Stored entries

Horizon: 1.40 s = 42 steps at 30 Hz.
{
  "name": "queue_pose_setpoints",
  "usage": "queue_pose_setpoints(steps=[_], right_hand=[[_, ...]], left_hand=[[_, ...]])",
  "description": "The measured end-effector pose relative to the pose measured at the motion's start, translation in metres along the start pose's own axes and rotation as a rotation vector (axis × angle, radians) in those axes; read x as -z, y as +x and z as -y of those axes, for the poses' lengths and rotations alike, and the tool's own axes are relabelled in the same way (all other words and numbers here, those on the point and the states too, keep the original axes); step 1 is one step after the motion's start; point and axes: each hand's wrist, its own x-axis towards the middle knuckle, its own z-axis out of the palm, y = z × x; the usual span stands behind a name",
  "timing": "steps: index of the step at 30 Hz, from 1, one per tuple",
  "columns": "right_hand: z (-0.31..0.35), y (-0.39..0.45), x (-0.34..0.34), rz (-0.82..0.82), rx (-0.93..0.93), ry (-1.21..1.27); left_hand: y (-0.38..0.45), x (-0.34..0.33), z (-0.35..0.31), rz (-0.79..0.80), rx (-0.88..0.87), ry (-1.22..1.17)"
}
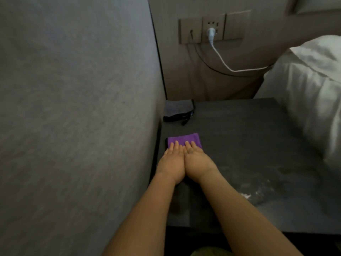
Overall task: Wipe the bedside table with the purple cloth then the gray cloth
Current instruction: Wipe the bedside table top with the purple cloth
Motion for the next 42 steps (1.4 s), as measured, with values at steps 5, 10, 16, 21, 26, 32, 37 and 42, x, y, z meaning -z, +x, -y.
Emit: queue_pose_setpoints(steps=[5,10,16,21,26,32,37,42], right_hand=[[0.032,0.000,0.002,-0.014,0.063,0.014],[0.032,-0.002,0.003,-0.001,0.070,0.025],[0.023,-0.004,0.006,0.007,0.125,0.041],[0.017,-0.004,0.006,0.019,0.157,0.031],[-0.015,-0.018,0.006,-0.013,0.103,0.082],[-0.091,-0.058,0.013,-0.047,-0.023,0.130],[-0.155,-0.086,0.010,-0.085,-0.115,0.156],[-0.214,-0.110,0.009,-0.098,-0.211,0.122]], left_hand=[[-0.020,-0.002,0.027,0.021,0.061,0.007],[-0.018,-0.006,0.026,0.023,0.080,-0.011],[-0.019,-0.002,0.018,0.008,0.112,-0.024],[-0.018,-0.002,0.013,0.011,0.133,-0.016],[-0.006,0.000,-0.017,-0.004,0.076,-0.055],[0.019,0.005,-0.094,-0.024,-0.058,-0.092],[0.035,0.010,-0.161,-0.021,-0.144,-0.080],[0.052,0.012,-0.224,-0.027,-0.217,-0.050]])
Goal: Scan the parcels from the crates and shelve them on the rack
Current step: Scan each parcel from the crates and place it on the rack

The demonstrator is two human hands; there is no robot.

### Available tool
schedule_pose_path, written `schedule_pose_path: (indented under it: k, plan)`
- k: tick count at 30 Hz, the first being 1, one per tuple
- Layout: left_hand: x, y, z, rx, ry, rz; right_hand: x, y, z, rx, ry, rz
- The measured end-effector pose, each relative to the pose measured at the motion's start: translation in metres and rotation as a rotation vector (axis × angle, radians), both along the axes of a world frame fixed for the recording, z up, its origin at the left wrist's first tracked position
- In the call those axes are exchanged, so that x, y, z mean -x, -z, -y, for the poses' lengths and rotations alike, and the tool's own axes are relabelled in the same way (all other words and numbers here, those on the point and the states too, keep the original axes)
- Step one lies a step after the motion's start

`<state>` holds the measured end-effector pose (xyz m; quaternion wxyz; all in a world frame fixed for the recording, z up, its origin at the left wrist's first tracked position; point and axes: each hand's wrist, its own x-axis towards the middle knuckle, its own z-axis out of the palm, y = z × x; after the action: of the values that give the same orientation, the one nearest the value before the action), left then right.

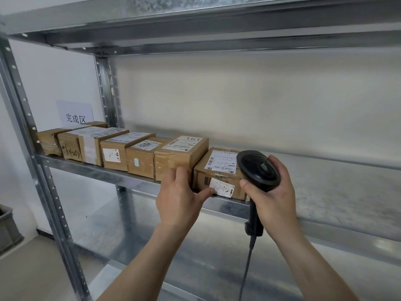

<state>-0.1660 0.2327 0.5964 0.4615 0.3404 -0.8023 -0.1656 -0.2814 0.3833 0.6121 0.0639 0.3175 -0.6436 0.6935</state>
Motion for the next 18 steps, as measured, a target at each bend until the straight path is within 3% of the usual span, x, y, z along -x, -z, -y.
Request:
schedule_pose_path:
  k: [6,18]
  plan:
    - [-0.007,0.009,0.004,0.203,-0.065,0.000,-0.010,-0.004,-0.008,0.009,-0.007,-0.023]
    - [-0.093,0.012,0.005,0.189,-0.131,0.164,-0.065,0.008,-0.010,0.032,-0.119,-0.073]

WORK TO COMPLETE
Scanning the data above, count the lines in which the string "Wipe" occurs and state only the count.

TASK RESULT
2